Cassandra: customer data per keyspace

Cassandra: customer data per keyspace - cassandra

Problem: one of our new customers want the data to be stored in his own country (law regulations). However we use existing customer's data spread across few datacenters in different countries.
Question: how we can separate new customer's data to reside in its own country without much changing existing Cassandra architecture?
Potential Solution #1: to use separate keyspace for this customer. Schemas will be the same between keyspaces what adds the complexity for data migration and so on. DataStax support confirmed that it is possible to configure keyspace per region.
However Spring Data Cassandra we use, doesn't allow to choose keyspace dynamically.
The only way is to use CqlTemplate and to run use keyspace blabla everytime before the call or to add keyspace before the table select * from blabla.mytable but it sounds as a hack for me.
Potential Solution #2 to use separate environment for new client but management rejects to do it.
Any other ways to achieve this goal?

Update 3
Example and explanation below is same as in GitHub
Update 2
The example in GitHub is now working. The most future proof solution seemed to be using repository extensions. Will update the example below soon.
Update
Notice that the solution I originally posted had some flaws that I discovered during JMeter tests. The Datastax Java driver reference advises to avoid setting keyspace through Session object. You have to set keyspace explicitly in every query.
I've updated the GitHub repository and also changed solution's description.
Be very careful though: if the session is shared by multiple threads,
switching the keyspace at runtime could easily cause unexpected query failures.
Generally, the recommended approach is to use a single session with no
keyspace, and prefix all your queries.
Solution Description
I would set-up a separate keyspace for this specific customer and provide support for changing keyspace in the application.

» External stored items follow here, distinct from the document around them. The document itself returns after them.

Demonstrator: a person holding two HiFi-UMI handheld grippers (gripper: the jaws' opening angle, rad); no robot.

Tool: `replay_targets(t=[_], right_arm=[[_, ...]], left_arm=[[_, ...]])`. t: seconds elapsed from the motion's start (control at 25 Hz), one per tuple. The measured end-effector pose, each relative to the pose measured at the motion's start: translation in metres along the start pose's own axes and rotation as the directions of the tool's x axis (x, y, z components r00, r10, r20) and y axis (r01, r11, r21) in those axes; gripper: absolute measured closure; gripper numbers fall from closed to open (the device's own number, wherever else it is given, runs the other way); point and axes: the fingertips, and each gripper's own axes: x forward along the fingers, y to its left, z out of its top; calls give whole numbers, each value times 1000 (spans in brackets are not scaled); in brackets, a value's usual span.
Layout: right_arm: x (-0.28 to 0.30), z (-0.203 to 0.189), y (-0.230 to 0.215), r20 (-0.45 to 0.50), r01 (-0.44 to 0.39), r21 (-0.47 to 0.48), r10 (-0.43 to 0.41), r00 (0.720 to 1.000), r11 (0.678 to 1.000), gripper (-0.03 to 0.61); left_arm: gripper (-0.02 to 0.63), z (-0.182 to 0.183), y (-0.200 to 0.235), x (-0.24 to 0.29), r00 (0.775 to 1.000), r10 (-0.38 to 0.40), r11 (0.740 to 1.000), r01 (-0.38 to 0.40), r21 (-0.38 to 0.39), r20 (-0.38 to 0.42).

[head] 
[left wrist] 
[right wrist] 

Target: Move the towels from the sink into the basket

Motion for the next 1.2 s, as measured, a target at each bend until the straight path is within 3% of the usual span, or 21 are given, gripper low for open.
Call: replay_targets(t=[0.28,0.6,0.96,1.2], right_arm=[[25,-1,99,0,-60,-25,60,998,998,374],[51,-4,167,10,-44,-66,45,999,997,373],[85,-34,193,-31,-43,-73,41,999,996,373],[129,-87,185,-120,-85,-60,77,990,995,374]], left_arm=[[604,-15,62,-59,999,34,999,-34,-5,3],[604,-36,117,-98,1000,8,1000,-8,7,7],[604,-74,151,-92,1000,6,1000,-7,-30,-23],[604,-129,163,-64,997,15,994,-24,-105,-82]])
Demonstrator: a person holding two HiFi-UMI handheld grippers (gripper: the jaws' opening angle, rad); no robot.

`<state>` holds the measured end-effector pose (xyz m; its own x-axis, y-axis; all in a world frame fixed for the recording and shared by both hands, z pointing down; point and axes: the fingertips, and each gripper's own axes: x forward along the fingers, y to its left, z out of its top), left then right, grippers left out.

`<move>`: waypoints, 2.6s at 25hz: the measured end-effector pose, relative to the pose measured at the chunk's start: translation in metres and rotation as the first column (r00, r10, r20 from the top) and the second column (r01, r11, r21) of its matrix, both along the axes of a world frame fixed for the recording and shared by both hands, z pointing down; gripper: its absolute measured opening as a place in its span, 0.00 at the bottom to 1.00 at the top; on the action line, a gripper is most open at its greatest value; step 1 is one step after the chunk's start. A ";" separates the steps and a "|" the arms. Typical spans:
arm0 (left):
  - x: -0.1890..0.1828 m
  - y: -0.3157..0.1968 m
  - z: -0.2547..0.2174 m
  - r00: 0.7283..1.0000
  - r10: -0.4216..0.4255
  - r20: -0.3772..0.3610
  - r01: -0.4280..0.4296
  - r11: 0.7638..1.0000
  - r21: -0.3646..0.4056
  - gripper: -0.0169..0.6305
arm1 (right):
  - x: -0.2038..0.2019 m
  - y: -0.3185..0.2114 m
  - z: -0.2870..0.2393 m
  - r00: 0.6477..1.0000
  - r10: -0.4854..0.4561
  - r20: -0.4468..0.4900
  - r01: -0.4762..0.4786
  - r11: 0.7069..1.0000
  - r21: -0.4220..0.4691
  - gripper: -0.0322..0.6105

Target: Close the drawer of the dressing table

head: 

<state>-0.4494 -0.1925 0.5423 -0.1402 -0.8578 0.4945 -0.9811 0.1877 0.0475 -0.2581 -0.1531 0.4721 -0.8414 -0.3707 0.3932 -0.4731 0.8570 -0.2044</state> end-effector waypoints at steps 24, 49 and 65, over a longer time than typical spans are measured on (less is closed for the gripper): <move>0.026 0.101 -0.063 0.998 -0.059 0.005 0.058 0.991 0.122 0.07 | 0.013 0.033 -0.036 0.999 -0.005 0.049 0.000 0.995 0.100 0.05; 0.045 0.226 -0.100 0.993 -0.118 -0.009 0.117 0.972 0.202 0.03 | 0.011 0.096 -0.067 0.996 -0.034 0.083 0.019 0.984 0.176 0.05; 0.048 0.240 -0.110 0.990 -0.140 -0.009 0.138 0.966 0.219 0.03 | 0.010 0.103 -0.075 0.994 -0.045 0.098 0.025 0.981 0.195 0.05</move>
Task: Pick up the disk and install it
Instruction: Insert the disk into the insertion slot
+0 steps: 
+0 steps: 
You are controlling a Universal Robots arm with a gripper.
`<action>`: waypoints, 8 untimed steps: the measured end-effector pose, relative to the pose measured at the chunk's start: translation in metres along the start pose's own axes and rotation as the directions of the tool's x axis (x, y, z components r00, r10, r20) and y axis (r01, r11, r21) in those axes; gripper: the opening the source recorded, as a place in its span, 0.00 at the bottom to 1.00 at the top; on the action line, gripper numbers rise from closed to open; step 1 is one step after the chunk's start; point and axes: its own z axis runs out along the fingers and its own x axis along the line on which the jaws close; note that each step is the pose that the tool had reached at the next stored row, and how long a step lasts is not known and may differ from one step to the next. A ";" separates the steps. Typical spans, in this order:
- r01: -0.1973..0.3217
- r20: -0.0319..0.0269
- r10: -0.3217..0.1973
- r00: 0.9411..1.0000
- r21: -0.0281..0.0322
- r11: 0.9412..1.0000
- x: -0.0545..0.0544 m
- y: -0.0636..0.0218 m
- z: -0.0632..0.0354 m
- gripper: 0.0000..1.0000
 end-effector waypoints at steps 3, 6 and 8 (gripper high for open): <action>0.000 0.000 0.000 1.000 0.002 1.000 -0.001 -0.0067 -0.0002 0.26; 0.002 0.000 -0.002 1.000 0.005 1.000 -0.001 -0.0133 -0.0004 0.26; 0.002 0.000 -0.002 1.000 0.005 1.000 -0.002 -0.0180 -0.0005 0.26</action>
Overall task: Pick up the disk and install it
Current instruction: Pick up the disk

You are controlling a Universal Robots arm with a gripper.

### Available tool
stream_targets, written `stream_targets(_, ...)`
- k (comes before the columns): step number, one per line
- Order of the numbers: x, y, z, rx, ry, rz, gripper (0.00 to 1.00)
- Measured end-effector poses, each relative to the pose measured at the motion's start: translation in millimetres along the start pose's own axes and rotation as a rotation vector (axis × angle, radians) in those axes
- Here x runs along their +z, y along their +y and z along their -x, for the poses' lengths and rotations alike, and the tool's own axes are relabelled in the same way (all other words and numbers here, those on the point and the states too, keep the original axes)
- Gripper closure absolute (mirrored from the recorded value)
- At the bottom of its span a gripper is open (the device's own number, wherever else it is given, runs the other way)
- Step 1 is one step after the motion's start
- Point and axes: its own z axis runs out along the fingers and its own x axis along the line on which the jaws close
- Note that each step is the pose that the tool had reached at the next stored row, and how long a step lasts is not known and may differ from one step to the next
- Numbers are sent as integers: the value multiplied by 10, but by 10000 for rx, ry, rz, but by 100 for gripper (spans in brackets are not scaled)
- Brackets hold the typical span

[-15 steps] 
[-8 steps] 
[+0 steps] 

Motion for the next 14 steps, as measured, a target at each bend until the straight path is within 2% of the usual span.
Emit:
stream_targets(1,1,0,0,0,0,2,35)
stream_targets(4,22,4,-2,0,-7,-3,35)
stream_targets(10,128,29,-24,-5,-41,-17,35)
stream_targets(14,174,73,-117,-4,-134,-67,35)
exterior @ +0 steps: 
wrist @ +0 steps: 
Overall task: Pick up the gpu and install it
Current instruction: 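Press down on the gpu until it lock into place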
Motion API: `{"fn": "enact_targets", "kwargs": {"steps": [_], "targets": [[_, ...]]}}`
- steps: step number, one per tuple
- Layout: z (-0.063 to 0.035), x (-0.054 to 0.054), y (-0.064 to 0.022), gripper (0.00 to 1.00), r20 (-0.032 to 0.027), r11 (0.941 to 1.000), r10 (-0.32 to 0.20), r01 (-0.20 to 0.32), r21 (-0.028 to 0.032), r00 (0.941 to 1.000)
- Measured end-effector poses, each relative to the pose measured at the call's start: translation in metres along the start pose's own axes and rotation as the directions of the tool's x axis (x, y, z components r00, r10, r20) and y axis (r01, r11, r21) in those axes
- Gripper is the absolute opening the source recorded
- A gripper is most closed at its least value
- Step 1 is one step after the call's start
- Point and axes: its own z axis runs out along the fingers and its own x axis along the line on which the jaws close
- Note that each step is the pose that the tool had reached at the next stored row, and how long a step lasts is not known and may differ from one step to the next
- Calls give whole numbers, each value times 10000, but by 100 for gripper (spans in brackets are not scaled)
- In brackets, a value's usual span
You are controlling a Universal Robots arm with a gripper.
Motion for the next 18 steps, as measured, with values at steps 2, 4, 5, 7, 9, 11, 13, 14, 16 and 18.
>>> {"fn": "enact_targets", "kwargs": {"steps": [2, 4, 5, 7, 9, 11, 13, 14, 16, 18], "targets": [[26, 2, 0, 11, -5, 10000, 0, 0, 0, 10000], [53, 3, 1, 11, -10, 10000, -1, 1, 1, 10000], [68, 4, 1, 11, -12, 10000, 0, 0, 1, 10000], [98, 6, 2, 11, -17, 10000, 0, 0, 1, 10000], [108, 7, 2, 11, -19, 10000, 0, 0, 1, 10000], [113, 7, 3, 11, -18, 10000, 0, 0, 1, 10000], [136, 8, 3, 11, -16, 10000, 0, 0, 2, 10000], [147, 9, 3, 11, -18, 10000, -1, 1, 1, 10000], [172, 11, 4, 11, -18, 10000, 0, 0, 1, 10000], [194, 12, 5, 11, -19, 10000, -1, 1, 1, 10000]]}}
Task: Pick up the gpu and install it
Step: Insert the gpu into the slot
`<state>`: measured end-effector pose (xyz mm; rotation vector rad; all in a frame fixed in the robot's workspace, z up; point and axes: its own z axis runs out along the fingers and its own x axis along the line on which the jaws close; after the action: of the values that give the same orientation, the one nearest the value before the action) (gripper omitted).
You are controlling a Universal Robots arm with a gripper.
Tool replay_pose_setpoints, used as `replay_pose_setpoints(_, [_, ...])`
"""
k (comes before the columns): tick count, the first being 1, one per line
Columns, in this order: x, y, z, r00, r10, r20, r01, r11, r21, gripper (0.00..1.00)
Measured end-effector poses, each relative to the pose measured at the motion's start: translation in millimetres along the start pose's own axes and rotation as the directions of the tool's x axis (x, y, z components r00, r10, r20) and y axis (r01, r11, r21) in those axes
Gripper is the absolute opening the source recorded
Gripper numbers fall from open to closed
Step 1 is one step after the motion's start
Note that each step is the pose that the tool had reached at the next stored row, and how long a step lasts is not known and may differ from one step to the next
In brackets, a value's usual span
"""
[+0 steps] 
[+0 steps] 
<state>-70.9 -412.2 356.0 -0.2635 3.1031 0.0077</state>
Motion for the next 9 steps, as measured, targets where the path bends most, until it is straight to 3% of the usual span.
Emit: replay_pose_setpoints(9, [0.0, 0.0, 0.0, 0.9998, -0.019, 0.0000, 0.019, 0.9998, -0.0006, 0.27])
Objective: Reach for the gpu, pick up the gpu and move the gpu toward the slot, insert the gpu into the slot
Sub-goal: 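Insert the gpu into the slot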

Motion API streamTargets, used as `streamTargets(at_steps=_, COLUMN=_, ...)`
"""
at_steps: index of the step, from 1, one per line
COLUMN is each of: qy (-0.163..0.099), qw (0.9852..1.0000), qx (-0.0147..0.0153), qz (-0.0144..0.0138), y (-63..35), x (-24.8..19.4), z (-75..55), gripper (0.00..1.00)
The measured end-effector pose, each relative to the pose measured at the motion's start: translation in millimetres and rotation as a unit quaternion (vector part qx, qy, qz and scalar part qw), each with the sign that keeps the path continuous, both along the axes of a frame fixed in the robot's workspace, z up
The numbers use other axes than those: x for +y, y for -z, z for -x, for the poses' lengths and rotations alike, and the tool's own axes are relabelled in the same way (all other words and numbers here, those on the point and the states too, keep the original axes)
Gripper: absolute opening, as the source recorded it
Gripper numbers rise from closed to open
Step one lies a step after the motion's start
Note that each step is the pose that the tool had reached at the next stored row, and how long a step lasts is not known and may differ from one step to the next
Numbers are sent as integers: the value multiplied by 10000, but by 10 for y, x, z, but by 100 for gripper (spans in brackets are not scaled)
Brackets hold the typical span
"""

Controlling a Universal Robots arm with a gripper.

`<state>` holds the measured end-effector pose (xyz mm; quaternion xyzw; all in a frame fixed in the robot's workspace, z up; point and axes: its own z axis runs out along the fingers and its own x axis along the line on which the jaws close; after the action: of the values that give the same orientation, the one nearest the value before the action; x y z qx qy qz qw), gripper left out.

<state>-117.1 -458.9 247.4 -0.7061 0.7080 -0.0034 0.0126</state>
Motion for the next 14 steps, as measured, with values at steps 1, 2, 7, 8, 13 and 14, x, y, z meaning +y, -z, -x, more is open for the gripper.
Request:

We used this approach previously with RDBMS and JPA in production. So, I would say it can work with Cassandra as well. Solution was similar as below.
I will describe briefly how to prepare and set-up Spring Data Cassandra to configure target keyspace on each request.
Step 1: Preparing your services
I would define first how to set the tenant ID on each request. A good example would be in-case-of REST API is to use a specific HTTP header that defines it:
Tenant-Id: ACME
Similarly on every remote protocol you can forward tenant ID on every message. Let's say if you're using AMQP or JMS, you can forward this inside message header or properties.
Step 2: Getting tenant ID in application
Next, you should store the incoming header on each request inside your controllers. You can use ThreadLocal or you can try using a request-scoped bean.
#Component
#Scope(scopeName = "request", proxyMode= ScopedProxyMode.TARGET_CLASS)
public class TenantId {
private String tenantId;
public void set(String id) {
this.tenantId = id;
}
public String get() {
return tenantId;
}
}
#RestController
public class UserController {
#Autowired
private UserRepository userRepo;
#Autowired
private TenantId tenantId;
#RequestMapping(value = "/userByName")
public ResponseEntity<String> getUserByUsername(
#RequestHeader("Tenant-ID") String tenantId,
#RequestParam String username) {
// Setting the tenant ID
this.tenantId.set(tenantId);
// Finding user
User user = userRepo.findOne(username);
return new ResponseEntity<>(user.getUsername(), HttpStatus.OK);
}
}
Step 3: Setting tenant ID in data-access layer
Finally you should extend Repository implementations and set-up keyspace according to the tenant ID
public class KeyspaceAwareCassandraRepository<T, ID extends Serializable>
extends SimpleCassandraRepository<T, ID> {
private final CassandraEntityInformation<T, ID> metadata;
private final CassandraOperations operations;
#Autowired
private TenantId tenantId;
public KeyspaceAwareCassandraRepository(
CassandraEntityInformation<T, ID> metadata,
CassandraOperations operations) {
super(metadata, operations);
this.metadata = metadata;
this.operations = operations;
}
private void injectDependencies() {
SpringBeanAutowiringSupport
.processInjectionBasedOnServletContext(this,
getServletContext());
}
private ServletContext getServletContext() {
return ((ServletRequestAttributes) RequestContextHolder.getRequestAttributes())
.getRequest().getServletContext();
}
#Override
public T findOne(ID id) {
injectDependencies();
CqlIdentifier primaryKey = operations.getConverter()
.getMappingContext()
.getPersistentEntity(metadata.getJavaType())
.getIdProperty().getColumnName();
Select select = QueryBuilder.select().all()
.from(tenantId.get(),
metadata.getTableName().toCql())
.where(QueryBuilder.eq(primaryKey.toString(), id))
.limit(1);
return operations.selectOne(select, metadata.getJavaType());
}
// All other overrides should be similar
}
#SpringBootApplication
#EnableCassandraRepositories(repositoryBaseClass = KeyspaceAwareCassandraRepository.class)
public class DemoApplication {
...
}
Let me know if there are any issues with the code above.
Sample code in GitHub
https://github.com/gitaroktato/spring-boot-cassandra-multitenant-example
References
Example: Using JPA interceptors
Spring #RequestHeader example
Spring request-scoped beans
Datastax Java Driver Reference

After many back and forth, we have decided to not do the dynamic keyspace resolution within the same JVM.
It was taken the decision to have dedicated Jetty/Tomcat per keyspace and on nginx router level to define to what server the request should be redirected to (based on companyId from the request url).
For example, all our endpoints have /companyId/<value> so based on the value, we can redirect the request to proper server which uses correct keyspace.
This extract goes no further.